The ATS 2500 GT is a sports car made by Italian company Automobili Turismo e Sport in Bologna. It was the first Italian and one of the first GT or sports car in the world to have a mid-engine layout. The group behind the ATS project consisted mainly of Ferrari defectors: family troubles had created an uncomfortable working atmosphere for the personnel. ATS, intent on beating Ferrari on all fronts, also produced a Formula One car for 1963, "a ghastly mess, one of the most inept racing cars ever, and its appalling performances did not help the road car." Even noted driver Phil Hill was unable to provide ATS with any results on track.

==History==
The space frame 2500 GT was introduced in 1963 at the Paris Motor Show. Designed by Franco Scaglione and engineered by Carlo Chiti and Giotto Bizzarrini, the car was built only in limited numbers before investors withdrew financial support and the project collapsed. The car's drawings were later used for Count Volpi's (an early backer) failed Serenissima sports-cars project. A Moreno Baldi attempted another revival of the ATS concept in 1970, and failed even more disastrously.

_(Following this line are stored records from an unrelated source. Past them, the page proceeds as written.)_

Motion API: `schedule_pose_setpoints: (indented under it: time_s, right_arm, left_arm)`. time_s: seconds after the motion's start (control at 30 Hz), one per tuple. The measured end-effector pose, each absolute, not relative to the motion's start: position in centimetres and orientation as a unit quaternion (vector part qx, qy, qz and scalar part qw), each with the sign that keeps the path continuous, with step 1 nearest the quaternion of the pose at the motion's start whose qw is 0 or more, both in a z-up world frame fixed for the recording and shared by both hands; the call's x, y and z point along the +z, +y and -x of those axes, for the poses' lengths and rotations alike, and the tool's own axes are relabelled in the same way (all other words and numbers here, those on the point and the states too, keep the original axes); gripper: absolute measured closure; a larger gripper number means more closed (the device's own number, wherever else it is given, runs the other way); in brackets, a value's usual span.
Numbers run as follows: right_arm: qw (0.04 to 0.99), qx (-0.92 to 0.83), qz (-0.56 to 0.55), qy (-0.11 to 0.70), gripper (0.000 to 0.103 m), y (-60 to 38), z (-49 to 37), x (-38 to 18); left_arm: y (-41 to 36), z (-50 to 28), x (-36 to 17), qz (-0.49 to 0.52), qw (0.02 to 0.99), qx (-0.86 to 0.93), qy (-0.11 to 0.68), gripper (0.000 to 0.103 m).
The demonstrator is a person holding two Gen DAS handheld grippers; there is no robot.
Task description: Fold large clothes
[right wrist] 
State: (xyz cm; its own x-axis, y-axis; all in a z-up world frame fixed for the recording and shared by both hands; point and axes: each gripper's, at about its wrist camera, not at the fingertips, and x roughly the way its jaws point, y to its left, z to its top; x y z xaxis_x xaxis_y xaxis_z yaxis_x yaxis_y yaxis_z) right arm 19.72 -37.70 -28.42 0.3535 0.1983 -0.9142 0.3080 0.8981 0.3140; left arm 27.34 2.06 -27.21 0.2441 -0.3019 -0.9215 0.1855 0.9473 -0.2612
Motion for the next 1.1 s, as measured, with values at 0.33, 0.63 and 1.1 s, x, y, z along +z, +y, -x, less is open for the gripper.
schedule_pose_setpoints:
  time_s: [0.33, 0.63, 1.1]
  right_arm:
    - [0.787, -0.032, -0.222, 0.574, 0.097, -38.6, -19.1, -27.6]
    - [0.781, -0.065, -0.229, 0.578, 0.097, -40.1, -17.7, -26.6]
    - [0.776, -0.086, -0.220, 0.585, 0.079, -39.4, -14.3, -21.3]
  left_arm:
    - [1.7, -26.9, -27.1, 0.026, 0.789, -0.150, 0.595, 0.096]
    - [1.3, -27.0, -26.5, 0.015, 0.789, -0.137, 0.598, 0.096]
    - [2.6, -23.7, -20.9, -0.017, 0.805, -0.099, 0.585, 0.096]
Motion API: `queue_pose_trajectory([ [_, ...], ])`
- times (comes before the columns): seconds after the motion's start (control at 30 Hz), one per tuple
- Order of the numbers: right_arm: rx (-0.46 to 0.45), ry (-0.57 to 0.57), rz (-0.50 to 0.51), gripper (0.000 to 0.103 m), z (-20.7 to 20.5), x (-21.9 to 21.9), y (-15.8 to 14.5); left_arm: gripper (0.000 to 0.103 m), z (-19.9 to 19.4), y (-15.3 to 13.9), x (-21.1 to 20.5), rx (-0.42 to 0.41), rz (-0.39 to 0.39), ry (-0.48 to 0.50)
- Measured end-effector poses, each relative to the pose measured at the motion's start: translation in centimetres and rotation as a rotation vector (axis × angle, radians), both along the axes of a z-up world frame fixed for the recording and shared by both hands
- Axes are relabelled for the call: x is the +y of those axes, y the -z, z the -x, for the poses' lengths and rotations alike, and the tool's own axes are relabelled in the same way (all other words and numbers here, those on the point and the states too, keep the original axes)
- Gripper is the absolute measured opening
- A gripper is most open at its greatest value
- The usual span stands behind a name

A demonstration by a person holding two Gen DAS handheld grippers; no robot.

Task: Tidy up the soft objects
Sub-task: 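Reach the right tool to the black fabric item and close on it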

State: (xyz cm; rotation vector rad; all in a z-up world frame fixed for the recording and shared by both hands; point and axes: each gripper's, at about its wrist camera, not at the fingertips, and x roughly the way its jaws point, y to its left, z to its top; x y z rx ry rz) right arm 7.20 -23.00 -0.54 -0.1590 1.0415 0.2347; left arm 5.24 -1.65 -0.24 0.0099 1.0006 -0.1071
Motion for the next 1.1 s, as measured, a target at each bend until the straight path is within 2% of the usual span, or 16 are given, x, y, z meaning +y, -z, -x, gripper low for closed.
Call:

With its 220 CV (210 bhp according to some) and 255 Nm of torque it was claimed to be capable of a 240 km/h top speed. A competition version (ATS 2500 GTS) produced 245 CV but never amounted to much. The coachwork was by Allemano, and the 5-speed transmission by Colotti.

==Revival effort==
In 2012, there was an attempt to re-establish ATS. Digital images of a newly designed 2500 GT were shown, with a 2.5 L turbocharged flat-four engine (a Cosworth-tuned Subaru flat-four claimed to produce 500 hp). The car never entered production. in 2017, ATS announced another model, a spiritual successor to the original 2500 GT called the ATS GT. The new GT is based on the McLaren 12C and ATS had hopes to enter production in 2019.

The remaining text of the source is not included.